◆ What is expected ◆
For this exercise, return all the data word for word, with images left out.

◆ Raw data ◆
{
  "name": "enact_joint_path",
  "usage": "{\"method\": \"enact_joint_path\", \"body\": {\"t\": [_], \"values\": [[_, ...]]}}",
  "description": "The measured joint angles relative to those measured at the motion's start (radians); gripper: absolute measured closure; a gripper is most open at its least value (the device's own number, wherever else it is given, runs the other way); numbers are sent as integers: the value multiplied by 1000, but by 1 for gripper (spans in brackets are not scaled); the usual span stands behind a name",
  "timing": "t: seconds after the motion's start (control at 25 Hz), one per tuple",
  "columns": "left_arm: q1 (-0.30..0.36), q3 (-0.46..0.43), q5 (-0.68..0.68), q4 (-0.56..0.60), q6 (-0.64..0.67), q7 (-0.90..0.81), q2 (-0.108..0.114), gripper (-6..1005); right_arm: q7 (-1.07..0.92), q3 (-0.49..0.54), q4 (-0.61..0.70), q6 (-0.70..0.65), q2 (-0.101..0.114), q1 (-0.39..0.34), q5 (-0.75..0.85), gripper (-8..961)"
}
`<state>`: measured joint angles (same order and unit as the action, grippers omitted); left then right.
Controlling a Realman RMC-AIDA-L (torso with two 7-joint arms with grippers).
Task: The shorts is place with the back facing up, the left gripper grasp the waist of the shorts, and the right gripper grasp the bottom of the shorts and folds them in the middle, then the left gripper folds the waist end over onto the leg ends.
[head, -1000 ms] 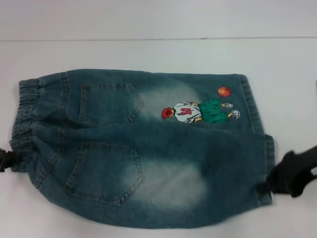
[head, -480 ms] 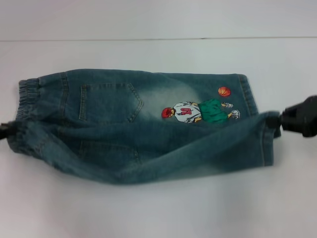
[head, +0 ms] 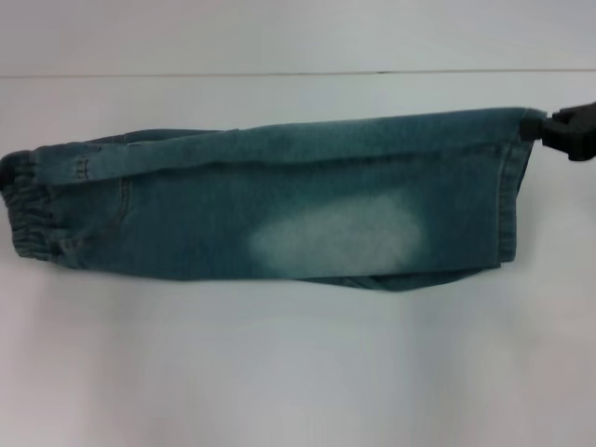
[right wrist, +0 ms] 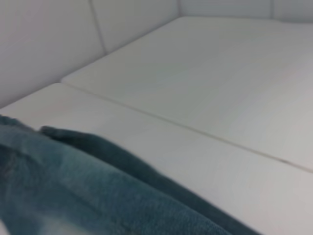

◆ Response area ◆
{
  "name": "enact_joint_path",
  "usage": "{\"method\": \"enact_joint_path\", \"body\": {\"t\": [_], \"values\": [[_, ...]]}}",
  "description": "The measured joint angles relative to those measured at the motion's start (radians); gripper: absolute measured closure; a gripper is most open at its least value (the device's own number, wherever else it is given, runs the other way); numbers are sent as integers: the value multiplied by 1000, but by 1 for gripper (spans in brackets are not scaled); the usual span stands behind a name",
  "timing": "t: seconds after the motion's start (control at 25 Hz), one per tuple",
  "columns": "left_arm: q1 (-0.30..0.36), q3 (-0.46..0.43), q5 (-0.68..0.68), q4 (-0.56..0.60), q6 (-0.64..0.67), q7 (-0.90..0.81), q2 (-0.108..0.114), gripper (-6..1005); right_arm: q7 (-1.07..0.92), q3 (-0.49..0.54), q4 (-0.61..0.70), q6 (-0.70..0.65), q2 (-0.101..0.114), q1 (-0.39..0.34), q5 (-0.75..0.85), gripper (-8..961)"
}
`<state>`: measured joint angles (same order and unit as the action, grippers omitted); left then right.
Controlling a Realman RMC-AIDA-L (torso with two 7-joint arms with grippers).
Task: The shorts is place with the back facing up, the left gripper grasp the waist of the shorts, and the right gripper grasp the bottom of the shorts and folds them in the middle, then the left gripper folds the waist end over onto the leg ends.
[head, -1000 ms] 
[head, -480 ms] 
[head, +0 ms] 
[right wrist, +0 ms] 

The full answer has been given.